Esa decepción pura, ese sentimiento de se me está terminando el tiempo de cagarla y soy ya una adulta a la que esto no le compensa y no sé como pararlo. Creo que es la muerte de una joven idealista. Necesito ver a una Fiona MUJER en la séptima temporada.

Lip: Con su bajada particular a los infiernos. No es capaz de asimilar la derrota, no está cómodo siendo infravalorado y yo que creo que lo que no sabe es que a los 22 todo el mundo está infravalorado y que, el talento, no siempre es sinónimo de éxito instantáneo. Ser el mejor de tu mundo no significa ser el mejor del mundo. Esa idea de terminar como Frank es aterradora. Y ese abrazo final de Debbie en la boda de Fiona lo es todo.

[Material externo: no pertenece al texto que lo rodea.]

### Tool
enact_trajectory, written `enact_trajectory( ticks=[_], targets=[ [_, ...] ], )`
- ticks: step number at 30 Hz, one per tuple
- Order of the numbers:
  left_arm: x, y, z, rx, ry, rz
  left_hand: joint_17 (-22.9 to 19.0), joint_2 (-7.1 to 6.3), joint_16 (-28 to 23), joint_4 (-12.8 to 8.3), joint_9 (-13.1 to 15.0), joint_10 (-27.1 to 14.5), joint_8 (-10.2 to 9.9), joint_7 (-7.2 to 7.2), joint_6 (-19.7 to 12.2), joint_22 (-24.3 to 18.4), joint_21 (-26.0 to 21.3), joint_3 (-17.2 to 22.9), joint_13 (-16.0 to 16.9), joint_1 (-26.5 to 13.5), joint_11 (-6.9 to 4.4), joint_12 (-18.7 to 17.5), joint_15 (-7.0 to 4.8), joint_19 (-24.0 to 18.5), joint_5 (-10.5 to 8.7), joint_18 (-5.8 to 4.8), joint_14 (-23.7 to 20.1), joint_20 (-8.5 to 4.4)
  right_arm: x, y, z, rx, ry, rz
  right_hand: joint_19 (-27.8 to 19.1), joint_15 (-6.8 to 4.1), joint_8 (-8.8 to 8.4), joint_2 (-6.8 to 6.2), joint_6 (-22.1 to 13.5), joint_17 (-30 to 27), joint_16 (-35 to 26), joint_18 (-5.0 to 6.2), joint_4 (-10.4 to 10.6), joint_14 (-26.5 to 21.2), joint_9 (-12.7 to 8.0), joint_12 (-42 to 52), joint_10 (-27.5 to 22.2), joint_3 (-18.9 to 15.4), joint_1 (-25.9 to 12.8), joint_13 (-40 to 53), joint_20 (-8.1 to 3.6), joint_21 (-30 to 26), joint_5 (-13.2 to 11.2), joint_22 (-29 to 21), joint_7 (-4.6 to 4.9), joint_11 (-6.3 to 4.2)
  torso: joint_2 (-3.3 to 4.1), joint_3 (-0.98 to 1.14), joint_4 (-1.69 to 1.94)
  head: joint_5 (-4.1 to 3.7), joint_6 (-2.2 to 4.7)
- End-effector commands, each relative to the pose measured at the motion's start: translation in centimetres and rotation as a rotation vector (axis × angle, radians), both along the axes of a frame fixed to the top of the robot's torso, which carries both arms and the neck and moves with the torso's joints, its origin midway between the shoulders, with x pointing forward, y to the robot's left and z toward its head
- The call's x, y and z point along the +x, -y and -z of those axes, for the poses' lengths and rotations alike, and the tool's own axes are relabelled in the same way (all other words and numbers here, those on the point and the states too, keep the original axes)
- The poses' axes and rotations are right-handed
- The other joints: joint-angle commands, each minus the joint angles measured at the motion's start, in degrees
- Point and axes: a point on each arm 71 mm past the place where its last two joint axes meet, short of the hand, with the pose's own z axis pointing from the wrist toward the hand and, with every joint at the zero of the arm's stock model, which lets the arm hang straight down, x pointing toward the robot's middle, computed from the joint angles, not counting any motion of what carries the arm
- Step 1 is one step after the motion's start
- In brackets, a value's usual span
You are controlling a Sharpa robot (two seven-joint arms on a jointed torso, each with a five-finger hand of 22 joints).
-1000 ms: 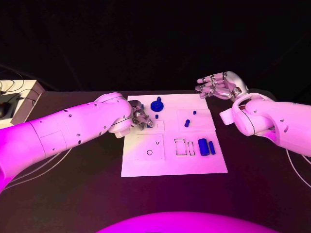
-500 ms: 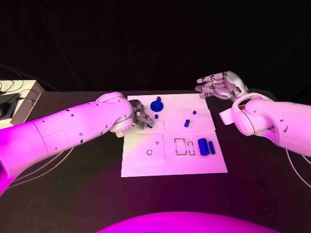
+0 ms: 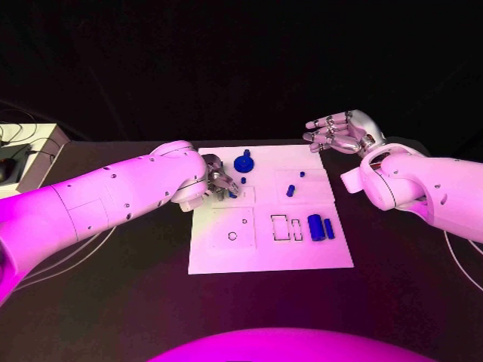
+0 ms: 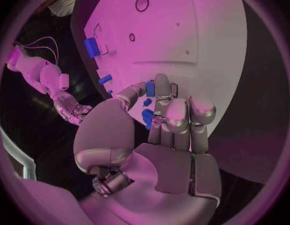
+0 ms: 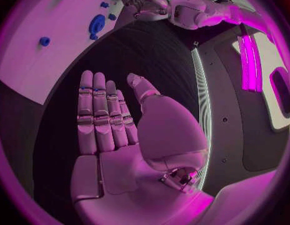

Ian: Mucho más tranquilo, lucha contra los elementos y parece equilibrar su enfermedad con una vida más ordenada. Un respiro para un personaje que las pasó canutas la temporada anterior y con el que sufrí.

Debbie: El proceso del bebé, esa cabezonería de conseguir lo que ella quería, la lícita lucha con su hermana por salvaguardar a su bebé y reforzar su posición en la familia. Es un reflejo de su soledad y de la necesidad de tener algo a lo que aferrarse. La interpretación Emma Kenney tras dar a luz es tremenda.

Carl: Alivio cómico, durante la primera parte de la temporada que a ratos daba miedo. Mucho miedo. Pero con un giro dulce al final, porque no nos olvidemos que es un chiquillo y que, aunque sus años de formación como persona no hayan sido los mejores, aún estamos a tiempo de enderezarlo.

No puedo esperar a la séptima ¡Ven ya Enero!